President Rallies Media in Vision 2030 Attainment

Zimbabwean media, irrespective of ownership, should put national interests at the top of its reporting, champion nation building and promote development to help the country achieve Vision 2030, President Mnangagwa said at the Great Zimbabwe University’s 14th graduation ceremony last Friday.

Both privately-owned and public media should foster oneness and preach the gospel of development to rally the nation towards Vision 2030.

His appeal comes after last Thursday’s swearing in of new members of the Zimbabwe Media Commission at State House by the President. He urged the new commissioners to hit the ground running and help drive the country’s development agenda.

“Yesterday, I was pleased to preside over the swearing in of the Zimbabwe Media Commission.

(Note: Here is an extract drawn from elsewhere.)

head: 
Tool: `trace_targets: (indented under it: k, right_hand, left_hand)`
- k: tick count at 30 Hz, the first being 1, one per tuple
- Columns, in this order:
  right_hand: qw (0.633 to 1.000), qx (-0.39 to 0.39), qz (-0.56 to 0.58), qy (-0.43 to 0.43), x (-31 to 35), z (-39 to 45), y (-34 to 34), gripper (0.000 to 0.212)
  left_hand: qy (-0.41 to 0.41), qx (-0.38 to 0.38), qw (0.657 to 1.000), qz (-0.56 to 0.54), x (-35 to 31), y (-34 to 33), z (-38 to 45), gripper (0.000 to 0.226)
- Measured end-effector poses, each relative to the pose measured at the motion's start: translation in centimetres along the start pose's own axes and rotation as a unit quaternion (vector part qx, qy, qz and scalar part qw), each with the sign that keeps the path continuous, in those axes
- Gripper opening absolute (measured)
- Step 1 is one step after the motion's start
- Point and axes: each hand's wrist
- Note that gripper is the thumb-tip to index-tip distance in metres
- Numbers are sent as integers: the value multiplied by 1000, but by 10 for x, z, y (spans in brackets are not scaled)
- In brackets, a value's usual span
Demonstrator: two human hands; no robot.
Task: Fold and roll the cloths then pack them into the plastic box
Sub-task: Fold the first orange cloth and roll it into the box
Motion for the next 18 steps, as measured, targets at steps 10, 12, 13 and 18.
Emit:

It is my fervent expectation that the newly sworn-in commissioners will ensure that our media fraternity shifts their paradigm to give supremacy to our national interest, identity and pride,” said President Mnangagwa.

“Our media, regardless of ownership, must be a vehicle that gives impetus and momentum to our national development agenda as we accelerate achievement of Vision 2030 and entrench constitutionalism, democracy and rule of law.

“All types of media should play their part in nation building, and the inculcation of unity, love and honest hard work.”

He singled out Great Zimbabwe University (GZU) for being the first university in the country to establish a campus radio station.

GZU launched its campus radio, now affectionately known as, “the Varsity Voice of Choice”, a few months ago after successfully applying for a broadcasting licence from Government, through the Broadcasting Authority of Zimbabwe.

The radio station has been a hit with people in the city of Masvingo while its listenership in Mashava and Chiredzi is growing fast after it spread its coverage to the two places recently.

President Mnangagwa urged other universities to take a leaf from the GZU as the canpus radio was not only handy in virtual learning by students, but was also promoting community development.

GZU Vice Chancellor Professor Rungano Zvobgo said besides being a laboratory for practical learning for students to produce quality graduates in journalism and broadcasting training, the campus radio was also a strategic business unit being run commercially to boost the university’s revenue streams.